从上表可以看出,SE-ResNets 在各种深度上都远远超过了其对应的没有SE的结构版本的精度,这说明无论网络的深度如何,SE模块都能够给网络带来性能上的增益。值得一提的是,SE-ResNet-50 可以达到和ResNet-101 一样的精度;更甚,SE-ResNet-101 远远地超过了更深的ResNet-152。
上图展示了ResNet-50 和 ResNet-152 以及它们对应的嵌入SE模块的网络在ImageNet上的训练过程,可以明显地看出加入了SE模块的网络收敛到更低的错误率上。
4 总结
普通的卷积实际上是对局部区域进行的特征融合,因此其感受野不大,若设计出更多的通道特征来增加这个,不可避免的将导致计算量大大的增加。

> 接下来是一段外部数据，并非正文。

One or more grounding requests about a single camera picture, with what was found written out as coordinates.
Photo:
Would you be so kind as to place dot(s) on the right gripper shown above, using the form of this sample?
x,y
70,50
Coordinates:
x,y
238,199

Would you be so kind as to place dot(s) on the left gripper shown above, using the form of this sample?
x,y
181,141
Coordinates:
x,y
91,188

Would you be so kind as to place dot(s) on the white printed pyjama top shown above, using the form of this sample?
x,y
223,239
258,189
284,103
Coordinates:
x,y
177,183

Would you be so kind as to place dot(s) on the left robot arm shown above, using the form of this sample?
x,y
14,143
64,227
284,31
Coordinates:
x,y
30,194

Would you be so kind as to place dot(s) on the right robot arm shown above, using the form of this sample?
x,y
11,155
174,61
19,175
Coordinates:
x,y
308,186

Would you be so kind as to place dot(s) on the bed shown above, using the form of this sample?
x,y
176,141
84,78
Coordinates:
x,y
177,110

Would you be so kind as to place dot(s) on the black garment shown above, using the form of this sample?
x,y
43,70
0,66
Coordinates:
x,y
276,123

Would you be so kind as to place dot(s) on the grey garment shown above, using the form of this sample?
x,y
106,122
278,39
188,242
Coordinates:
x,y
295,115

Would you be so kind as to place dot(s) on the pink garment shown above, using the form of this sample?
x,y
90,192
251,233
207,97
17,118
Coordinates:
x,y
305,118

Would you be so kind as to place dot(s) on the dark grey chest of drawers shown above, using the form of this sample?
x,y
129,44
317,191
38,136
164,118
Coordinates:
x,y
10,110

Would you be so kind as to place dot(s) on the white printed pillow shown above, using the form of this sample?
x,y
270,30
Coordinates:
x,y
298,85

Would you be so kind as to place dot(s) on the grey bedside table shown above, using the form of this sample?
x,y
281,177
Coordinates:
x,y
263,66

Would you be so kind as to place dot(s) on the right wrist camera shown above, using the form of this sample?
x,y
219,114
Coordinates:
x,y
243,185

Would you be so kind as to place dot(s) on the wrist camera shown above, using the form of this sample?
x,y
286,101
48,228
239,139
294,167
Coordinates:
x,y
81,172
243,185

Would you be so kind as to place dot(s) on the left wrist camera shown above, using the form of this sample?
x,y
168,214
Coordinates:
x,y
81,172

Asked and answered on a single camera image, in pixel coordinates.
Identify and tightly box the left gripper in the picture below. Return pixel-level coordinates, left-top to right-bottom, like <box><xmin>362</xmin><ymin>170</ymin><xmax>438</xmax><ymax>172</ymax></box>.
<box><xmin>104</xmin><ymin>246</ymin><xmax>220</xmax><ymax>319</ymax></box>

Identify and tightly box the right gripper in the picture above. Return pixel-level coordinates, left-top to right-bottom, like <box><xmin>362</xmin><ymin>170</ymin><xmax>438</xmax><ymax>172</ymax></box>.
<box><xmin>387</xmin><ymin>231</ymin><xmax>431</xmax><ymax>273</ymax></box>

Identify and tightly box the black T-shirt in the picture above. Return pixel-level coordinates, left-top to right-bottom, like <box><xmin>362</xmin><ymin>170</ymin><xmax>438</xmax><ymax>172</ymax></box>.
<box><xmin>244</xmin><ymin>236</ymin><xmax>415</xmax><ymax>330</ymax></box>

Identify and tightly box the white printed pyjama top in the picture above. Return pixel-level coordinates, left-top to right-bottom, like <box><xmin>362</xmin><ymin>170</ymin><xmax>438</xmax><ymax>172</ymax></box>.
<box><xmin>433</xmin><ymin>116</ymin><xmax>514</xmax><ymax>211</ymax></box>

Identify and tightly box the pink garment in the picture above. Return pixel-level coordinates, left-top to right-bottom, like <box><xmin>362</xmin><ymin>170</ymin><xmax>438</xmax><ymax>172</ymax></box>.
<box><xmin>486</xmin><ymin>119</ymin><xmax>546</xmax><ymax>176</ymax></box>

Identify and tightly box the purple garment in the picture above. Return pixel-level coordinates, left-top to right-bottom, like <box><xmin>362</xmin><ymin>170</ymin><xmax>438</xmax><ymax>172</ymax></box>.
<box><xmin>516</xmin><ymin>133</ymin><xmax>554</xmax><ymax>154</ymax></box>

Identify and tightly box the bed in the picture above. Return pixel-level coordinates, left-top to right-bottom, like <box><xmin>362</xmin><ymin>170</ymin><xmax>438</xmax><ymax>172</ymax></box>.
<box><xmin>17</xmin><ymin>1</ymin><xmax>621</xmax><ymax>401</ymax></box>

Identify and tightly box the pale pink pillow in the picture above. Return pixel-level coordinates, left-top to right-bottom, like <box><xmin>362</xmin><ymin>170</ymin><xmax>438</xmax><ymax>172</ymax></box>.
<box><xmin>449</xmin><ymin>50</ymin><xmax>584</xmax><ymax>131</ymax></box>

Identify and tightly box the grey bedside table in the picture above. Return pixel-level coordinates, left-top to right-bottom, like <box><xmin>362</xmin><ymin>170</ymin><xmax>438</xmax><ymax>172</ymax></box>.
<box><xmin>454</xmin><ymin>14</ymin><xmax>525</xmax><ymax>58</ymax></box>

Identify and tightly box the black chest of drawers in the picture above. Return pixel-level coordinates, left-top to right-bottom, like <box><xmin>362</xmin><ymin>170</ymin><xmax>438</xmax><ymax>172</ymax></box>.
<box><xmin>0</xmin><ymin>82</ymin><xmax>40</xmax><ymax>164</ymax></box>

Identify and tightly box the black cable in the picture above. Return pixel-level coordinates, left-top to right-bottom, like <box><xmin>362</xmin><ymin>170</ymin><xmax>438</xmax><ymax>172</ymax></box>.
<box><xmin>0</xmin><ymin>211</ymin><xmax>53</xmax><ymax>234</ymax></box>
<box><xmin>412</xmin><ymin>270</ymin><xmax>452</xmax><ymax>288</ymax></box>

而SENet网络的创新点在于关注channel之间的关系,希望模型可以自动学习到不同channel特征的重要程度。
简而言之,在每个channel上将整个特征图浓缩成一个值,即在Squeeze步骤中通过averagepooling的操作计算每个通道的特征,此时每个通道只有一个特征,即size为c;然后在Excitation步骤中,通过降维+ReLU+升维+sigmoid操作,建模出特征通道之间的相互依赖关系,计算出每个特征通道的重要程度,此时size仍为c,c中的每个元素代表着相应通道的重要程度,越重要则越接近1;最后在Scale步骤中,将之前的操作得出的特征图进行scale操作,而scale的权重就是刚刚计算出的Excitation特征(size为c)通过reshape后(size为11c)的矩阵,即对各个通道的特征进行相应的放大或缩小。